I'm new to the Mac world - MacBook w/ 2GB and SuperDrive.

I'm attempting to write a DVD from iDVD.  I've tried a number of blank disks (DVD-R and DVD+R).  Each one is spit back out after ~30 seconds with no messages.  Is there a certain brand or type that works best?

thanks,

-Steve


----------



## MisterMe (Sep 17, 2006)

Blank DVDs vary in quality. I have even had them to go bad after I burned them. The bottomline is that you get what you pay for--knock on wood.


----------



## sayer (Sep 18, 2006)

Does +R or -R or -RW or +RW work best?  Which bands tend to work better.  Do I have to pay the premium for the Apple product?

Thanks,

-Steve


----------



## MisterMe (Sep 18, 2006)

New Mac drives handle ±R and ±RW. This is not the issue. The issue is the quality of the media. Apple does not make blank DVDs. I would start with a quality line from a reputable manufacturer.


----------



## ElDiabloConCaca (Sep 18, 2006)

Apple does most definitely make DVD-R disks -- while they're probably just re-branded DVD-Rs from another manufacturer (as with ANY blank DVD-R), they've still got the Apple name on them:

http://store.apple.com/1-800-MY-APP...9hpQ22r5GbBk1iyxcOnB/1.0.21.1.0.8.25.7.11.0.1

If that link doesn't work, you can simply go to http://store.apple.com and search for "DVD-R".

I find that DVD-R work better in my standalone DVD player than DVD+R, but most recent standalone DVD players these days should handle both types of media.  I prefer to "standardize" on the DVD-R format for my uses, and have had great results.


----------



## kaiser_man (Sep 19, 2006)

This is intersting I have a very similar problem with my brand new MacBook, I cannot get a DVD to burn from iDVD, it gets as far as encoding the audio and it crashes iDVD. I have spent hours on the phone to Apple and they cannot sort it.  I have today been sent this link http://docs.info.apple.com/article.html?artnum=302925

I am currently working through all of the fixes but so far I have not had any success.

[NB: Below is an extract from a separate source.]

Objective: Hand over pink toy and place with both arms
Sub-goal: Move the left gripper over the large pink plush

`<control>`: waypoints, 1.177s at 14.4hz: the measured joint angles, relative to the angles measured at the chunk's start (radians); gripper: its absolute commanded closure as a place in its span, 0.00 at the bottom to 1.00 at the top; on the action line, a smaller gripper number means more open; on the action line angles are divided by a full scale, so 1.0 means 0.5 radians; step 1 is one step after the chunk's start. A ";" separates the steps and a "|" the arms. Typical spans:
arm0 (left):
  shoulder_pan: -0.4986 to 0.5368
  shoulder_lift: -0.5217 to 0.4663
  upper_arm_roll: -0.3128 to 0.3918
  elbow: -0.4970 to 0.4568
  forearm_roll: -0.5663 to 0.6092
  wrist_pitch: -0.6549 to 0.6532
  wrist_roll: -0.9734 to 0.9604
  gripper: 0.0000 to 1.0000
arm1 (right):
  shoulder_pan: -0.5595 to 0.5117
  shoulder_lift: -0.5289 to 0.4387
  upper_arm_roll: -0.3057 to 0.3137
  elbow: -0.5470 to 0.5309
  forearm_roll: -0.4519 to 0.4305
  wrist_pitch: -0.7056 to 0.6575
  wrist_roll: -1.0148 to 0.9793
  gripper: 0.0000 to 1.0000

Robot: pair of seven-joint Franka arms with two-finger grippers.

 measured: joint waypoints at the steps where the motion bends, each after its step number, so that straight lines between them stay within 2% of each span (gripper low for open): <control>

The strange thing with my problem is that I have managed to make a TDK DVD burn I have now tried 3 different brands of discs and this was the only one that worked.  Apple say that the brand of disc has nothing to do with it.  They suspect there is something wrong with the iMovie file the DVD is being burnt from.  Obviously when I asked what brand they recommended for me to use they said their own brand, the problem with this is that a spindle of 25 DVD-Rs costs (UK) £45 which is extortionate!  And they are not printable which is what I need.


----------



## wraith (Sep 22, 2006)

I've always had great luck with Verbatim, and Imation. In my Macs I've always had trouble with Memorex. I'd stay away from them if I were you. I've also had trouble with TDK before. Fuji seemed to work well. I've never tried Sony media.


----------